|KEY WORD : architecture / general terms|
| One type
of pagoda or stupa, touba 塔婆, in the form of a flat stone stele that
became prevalent in the early 13c and was widely used until the early 17c,
when it disappeared altogether. Two grooves are cut between the body of
the stupa and the pyramidal form at the top. The earliest examples were
40-60cm wide, tapering somewhat toward the top of the face just below the
grooved section. Later, they were much narrower, about 20cm or less. Some
itabi were believed to be as high as 5m, but it is more likely that
most were about 2m. Their origin is obscure and no clear reason for their
abrupt cessation is known. They were erected as memorials and as a visible
means to draw those who strayed from the "true path" of Buddhism back into
the fold. Sanskrit, or Buddhist images were carved into the upper part of
the body, while Buddhist texts, names and dates were cut in the lower part.

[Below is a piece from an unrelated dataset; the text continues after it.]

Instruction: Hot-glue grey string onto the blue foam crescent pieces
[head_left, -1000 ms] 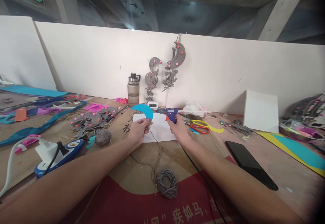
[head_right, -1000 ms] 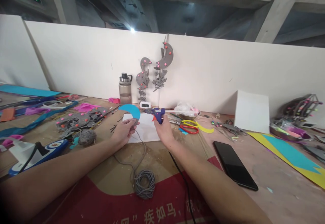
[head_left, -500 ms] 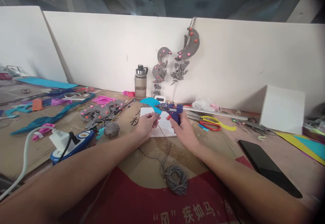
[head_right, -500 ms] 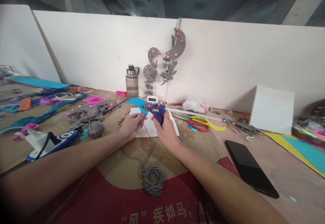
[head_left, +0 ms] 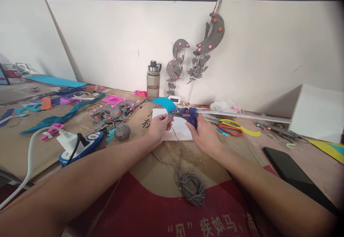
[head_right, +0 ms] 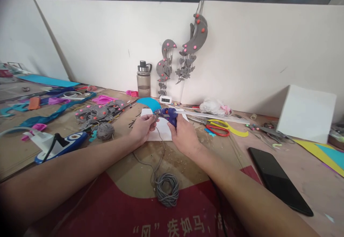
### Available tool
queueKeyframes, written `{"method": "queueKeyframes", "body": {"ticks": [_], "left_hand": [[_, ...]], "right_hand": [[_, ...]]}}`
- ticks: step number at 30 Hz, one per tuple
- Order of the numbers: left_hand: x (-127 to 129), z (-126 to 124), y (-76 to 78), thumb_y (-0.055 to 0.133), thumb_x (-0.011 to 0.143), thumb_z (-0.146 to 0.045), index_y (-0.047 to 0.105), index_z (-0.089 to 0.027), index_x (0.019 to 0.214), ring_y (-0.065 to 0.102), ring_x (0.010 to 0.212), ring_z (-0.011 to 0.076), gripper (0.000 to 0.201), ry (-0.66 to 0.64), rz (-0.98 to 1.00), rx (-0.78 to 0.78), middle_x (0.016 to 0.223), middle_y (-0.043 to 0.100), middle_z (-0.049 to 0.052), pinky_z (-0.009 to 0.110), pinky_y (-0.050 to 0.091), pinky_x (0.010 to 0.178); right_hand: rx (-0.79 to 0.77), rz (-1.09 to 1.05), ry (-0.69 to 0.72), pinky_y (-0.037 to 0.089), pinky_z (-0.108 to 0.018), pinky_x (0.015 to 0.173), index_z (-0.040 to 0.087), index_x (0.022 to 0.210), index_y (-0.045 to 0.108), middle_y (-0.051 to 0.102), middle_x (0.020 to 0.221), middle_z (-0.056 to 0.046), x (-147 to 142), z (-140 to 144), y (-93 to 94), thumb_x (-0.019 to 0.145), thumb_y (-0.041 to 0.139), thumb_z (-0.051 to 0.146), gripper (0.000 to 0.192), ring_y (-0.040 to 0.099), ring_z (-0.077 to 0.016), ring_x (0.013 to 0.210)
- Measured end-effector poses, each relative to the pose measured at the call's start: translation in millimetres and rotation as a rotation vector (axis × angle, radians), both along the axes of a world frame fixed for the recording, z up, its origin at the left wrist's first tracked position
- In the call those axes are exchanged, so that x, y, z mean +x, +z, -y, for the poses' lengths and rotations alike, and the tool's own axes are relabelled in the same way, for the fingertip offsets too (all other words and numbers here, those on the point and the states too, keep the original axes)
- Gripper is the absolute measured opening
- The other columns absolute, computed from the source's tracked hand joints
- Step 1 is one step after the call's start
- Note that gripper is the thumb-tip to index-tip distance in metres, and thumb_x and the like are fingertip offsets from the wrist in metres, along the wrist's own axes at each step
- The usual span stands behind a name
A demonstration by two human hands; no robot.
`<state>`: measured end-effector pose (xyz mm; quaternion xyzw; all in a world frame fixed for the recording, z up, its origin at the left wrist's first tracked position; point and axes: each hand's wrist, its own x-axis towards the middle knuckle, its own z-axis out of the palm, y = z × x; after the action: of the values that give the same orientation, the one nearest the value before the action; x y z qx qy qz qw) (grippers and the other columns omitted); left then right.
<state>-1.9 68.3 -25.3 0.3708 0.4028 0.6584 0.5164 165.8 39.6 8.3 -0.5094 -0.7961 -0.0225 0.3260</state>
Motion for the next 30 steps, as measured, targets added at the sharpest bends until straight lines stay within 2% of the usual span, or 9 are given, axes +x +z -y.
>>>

Some inscriptions seem to convey prayers. The names *Amida
阿弥陀 who ruled over the Western Paridise, *Shaka
釈迦 or *Dainichi
大日 of Esoteric Buddhism mikkyou 密教, appear many
times. A preponderance of itabi exists in the Kantou 関東 region, and
many are made of a green or greenish-blue stone from Chichibu 秩父 in Saitama
prefecture. Examples: Oonuma Kouen 大沼公園 (1227) ; Kannonji 観音寺 (1233), both
in Saitama prefecture; Shoufukuji 正福寺 (1248) in Tokyo.